= John A. Rae =

John A. Rae C.M. (born 1945) is a Canadian businessman, political organizer, and political adviser. He joined the large Canadian firm Power Corporation, and served on its board from 1988 to 2016. He served in many roles with the Liberal Party of Canada and with leading Liberals, including executive assistant, senior political adviser, and national campaign manager. He is a philanthropist.

==Early life, family, and education==
Rae was born in 1945, the second child of Canadian diplomat Saul Rae and his wife Lois Esther (George). Politician and lawyer Bob Rae is his younger brother.

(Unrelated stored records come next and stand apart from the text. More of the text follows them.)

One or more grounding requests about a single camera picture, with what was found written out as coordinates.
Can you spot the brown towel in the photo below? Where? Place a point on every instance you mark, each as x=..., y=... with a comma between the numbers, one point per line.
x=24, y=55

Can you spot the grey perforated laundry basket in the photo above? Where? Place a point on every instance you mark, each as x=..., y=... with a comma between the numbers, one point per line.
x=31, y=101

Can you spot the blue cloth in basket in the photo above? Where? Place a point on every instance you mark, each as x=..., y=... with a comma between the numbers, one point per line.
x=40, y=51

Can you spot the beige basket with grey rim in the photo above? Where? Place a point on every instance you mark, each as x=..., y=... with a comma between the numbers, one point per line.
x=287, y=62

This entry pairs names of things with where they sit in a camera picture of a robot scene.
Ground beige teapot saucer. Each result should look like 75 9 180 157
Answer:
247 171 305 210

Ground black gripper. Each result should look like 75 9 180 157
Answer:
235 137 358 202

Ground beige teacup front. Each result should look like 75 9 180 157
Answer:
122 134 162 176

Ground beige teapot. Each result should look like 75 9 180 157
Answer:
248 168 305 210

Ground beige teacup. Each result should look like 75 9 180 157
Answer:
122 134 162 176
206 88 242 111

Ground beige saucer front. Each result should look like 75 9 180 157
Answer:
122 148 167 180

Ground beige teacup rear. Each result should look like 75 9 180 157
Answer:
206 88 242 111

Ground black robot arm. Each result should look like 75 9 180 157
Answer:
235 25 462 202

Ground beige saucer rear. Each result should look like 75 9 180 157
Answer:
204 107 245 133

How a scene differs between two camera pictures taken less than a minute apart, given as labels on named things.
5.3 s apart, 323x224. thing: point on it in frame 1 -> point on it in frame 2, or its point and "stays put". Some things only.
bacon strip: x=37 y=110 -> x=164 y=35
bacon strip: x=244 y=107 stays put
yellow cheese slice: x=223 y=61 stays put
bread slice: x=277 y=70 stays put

Rae studied at Queen's University in Kingston, Ontario from 1963 to 1967, graduating with an honours degree in politics and economics. While a student, he served as editor of the student newspaper The Queen's Journal.

==Political and business careers==
He served as executive assistant to federal Cabinet Minister of National Revenue Jean Chrétien from 1967 to 1971, which was Chretien's first term in the Liberal Cabinet; Lester Pearson was then serving as Canada's prime minister, and would retire from that role the next year, with Pierre Trudeau becoming prime minister, and with Chretien remaining in the Cabinet as Minister of Indian Affairs and Northern Development.

Rae joined Power Corporation of Montreal in 1971, served as a member of its board of directors from May 1988 until the end of 2016, and became its executive vice-president in 1996.

Rae served as national campaign chair for Chretien's two leadership campaigns, in 1984 and 1990. During Chretien's terms as prime minister, from 1993 to 2004, Rae served as a key political adviser. Rae served as national campaign coordinator for the 1993, 1997 and 2000 Liberal federal election campaigns, which all won majority governments.

Rae served as chair of the board of trustees at Queen's University in the early 2000s, and received an honorary LLD from Queen's at its fall convocation 2017. He is a philanthropist, and a member of the Order of Canada.